● **DATASET ENTRIES**
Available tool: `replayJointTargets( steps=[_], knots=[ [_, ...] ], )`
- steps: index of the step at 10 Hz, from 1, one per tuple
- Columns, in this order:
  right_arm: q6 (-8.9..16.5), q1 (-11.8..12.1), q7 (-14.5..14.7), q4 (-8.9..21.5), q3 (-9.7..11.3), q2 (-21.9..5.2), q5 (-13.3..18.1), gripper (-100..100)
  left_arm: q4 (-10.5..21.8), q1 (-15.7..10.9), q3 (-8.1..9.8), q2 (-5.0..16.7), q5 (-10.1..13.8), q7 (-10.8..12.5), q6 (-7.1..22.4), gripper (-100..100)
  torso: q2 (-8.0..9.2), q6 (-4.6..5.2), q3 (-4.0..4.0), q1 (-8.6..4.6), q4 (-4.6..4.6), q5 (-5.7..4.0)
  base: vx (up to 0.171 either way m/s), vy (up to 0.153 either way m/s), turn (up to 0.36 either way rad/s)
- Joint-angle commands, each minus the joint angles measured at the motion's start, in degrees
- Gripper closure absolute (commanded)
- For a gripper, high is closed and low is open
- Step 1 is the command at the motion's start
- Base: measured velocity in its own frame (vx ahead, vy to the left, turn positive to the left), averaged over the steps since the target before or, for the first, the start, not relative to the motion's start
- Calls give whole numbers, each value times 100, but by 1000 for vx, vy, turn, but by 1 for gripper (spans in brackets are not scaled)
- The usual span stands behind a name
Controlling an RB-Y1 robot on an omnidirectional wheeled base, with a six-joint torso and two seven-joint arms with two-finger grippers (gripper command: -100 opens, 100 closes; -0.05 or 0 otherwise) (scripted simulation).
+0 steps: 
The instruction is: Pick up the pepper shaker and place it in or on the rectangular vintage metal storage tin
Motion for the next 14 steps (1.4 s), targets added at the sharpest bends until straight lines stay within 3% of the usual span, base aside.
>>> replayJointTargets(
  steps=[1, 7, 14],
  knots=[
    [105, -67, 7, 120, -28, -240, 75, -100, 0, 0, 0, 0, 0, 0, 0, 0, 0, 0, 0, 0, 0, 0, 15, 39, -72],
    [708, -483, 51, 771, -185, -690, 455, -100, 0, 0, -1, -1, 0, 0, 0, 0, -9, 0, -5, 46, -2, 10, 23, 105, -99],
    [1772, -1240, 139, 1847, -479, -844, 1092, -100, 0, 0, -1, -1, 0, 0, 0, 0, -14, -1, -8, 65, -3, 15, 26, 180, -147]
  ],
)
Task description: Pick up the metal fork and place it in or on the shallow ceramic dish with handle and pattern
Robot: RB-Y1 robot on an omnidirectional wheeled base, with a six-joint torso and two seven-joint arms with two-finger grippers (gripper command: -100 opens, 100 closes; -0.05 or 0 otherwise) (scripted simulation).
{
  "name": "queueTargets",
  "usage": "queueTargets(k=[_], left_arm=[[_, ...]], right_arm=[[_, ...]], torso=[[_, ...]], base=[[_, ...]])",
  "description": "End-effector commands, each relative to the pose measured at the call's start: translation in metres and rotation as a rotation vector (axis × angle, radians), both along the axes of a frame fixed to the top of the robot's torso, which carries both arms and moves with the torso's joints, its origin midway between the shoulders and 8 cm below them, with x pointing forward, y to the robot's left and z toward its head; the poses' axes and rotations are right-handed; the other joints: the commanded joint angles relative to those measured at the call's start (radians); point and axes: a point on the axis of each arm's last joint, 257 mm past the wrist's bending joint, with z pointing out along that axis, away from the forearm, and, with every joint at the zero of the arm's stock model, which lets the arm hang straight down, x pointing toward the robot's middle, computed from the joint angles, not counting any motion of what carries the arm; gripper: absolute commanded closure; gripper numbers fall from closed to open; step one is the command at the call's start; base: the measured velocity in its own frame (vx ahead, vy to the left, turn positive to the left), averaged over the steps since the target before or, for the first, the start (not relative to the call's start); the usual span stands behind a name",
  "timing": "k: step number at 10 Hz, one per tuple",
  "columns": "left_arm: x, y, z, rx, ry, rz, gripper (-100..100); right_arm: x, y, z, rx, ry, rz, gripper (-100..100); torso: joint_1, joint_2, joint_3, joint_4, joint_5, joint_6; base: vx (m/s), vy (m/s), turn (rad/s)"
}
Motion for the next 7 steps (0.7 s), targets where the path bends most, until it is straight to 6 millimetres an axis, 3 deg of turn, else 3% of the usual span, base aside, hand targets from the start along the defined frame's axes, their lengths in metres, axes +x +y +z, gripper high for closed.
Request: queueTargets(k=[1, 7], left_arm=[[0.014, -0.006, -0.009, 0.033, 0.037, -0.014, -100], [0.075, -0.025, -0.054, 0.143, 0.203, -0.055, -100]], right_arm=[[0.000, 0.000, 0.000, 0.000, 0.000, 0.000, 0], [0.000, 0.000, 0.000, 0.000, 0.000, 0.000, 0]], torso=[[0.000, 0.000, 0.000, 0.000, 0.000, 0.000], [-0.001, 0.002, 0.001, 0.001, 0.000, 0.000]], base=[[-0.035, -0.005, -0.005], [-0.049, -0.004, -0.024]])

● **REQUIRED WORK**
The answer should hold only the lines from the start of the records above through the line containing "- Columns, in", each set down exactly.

● **WRITTEN SOLUTION**
Available tool: `replayJointTargets( steps=[_], knots=[ [_, ...] ], )`
- steps: index of the step at 10 Hz, from 1, one per tuple
- Columns, in this order:

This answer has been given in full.